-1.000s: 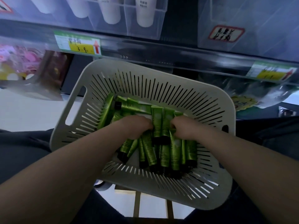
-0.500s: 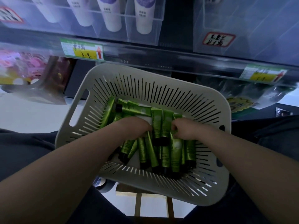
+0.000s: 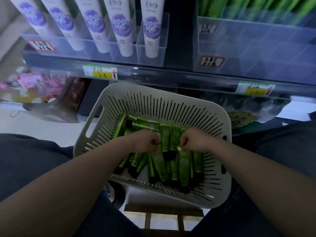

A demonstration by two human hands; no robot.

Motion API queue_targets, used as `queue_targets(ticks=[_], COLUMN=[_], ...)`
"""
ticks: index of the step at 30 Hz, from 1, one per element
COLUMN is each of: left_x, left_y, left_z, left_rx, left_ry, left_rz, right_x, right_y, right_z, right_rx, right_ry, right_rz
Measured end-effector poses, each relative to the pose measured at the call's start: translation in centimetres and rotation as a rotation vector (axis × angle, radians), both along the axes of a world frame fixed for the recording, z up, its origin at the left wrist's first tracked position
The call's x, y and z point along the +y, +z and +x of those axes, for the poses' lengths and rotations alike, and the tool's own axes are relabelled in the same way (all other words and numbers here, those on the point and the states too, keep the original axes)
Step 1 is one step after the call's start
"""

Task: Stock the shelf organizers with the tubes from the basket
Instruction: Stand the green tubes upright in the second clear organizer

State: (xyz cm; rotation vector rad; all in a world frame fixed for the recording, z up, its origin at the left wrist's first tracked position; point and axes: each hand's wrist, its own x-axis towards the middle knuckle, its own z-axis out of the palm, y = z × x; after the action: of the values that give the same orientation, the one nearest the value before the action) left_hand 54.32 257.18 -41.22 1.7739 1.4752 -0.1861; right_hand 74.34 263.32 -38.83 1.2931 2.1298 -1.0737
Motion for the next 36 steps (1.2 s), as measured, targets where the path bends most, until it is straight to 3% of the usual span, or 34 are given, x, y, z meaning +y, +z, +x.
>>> queue_targets(ticks=[5,10,20,36], left_x=[-1.0,-2.1,-3.4,2.1], left_y=[1.8,3.9,9.4,21.5], left_z=[0.1,0.0,1.4,4.8], left_rx=[-0.144,-0.104,0.007,0.102], left_ry=[0.209,0.259,0.236,0.094], left_rz=[-0.001,0.116,0.460,0.807], right_x=[-0.5,-0.9,-1.2,2.4], right_y=[1.4,3.1,7.5,18.7], right_z=[0.8,1.7,2.9,4.5], right_rx=[0.058,0.119,0.325,0.583], right_ry=[-0.030,-0.093,-0.250,-0.189], right_rz=[0.060,0.128,0.255,0.465])
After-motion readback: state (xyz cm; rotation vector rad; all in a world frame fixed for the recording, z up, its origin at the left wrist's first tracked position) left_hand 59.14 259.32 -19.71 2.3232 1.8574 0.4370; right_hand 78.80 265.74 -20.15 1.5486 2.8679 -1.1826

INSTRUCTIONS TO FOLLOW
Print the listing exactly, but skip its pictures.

ANSWER
-1.000s: 
-0.500s: 
+0.000s: 

A demonstration by two human hands; no robot.

Motion API queue_targets, used as `queue_targets(ticks=[_], COLUMN=[_], ...)`
"""
ticks: index of the step at 30 Hz, from 1, one per element
COLUMN is each of: left_x, left_y, left_z, left_rx, left_ry, left_rz, right_x, right_y, right_z, right_rx, right_ry, right_rz
Measured end-effector poses, each relative to the pose measured at the call's start: translation in centimetres and rotation as a rotation vector (axis × angle, radians), both along the axes of a world frame fixed for the recording, z up, its origin at the left wrist's first tracked position
The call's x, y and z point along the +y, +z and +x of those axes, for the poses' lengths and rotations alike, and the tool's own axes are relabelled in the same way (all other words and numbers here, those on the point and the states too, keep the original axes)
Step 1 is one step after the call's start
"""

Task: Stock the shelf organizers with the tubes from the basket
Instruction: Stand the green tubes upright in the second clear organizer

State: (xyz cm; rotation vector rad; all in a world frame fixed for the recording, z up, its origin at the left wrist's first tracked position; point and axes: each hand's wrist, its own x-axis towards the middle knuckle, its own z-axis out of the palm, y = z × x; after the action: of the values that give the same orientation, the one nearest the value before the action) left_hand 54.32 257.18 -41.22 1.7739 1.4752 -0.1861; right_hand 74.34 263.32 -38.83 1.2931 2.1298 -1.0737
Motion for the next 36 steps (1.2 s), as measured, targets where the path bends most, until it is straight to 3% of the usual span, or 34 are given, x, y, z meaning +y, +z, +x.
>>> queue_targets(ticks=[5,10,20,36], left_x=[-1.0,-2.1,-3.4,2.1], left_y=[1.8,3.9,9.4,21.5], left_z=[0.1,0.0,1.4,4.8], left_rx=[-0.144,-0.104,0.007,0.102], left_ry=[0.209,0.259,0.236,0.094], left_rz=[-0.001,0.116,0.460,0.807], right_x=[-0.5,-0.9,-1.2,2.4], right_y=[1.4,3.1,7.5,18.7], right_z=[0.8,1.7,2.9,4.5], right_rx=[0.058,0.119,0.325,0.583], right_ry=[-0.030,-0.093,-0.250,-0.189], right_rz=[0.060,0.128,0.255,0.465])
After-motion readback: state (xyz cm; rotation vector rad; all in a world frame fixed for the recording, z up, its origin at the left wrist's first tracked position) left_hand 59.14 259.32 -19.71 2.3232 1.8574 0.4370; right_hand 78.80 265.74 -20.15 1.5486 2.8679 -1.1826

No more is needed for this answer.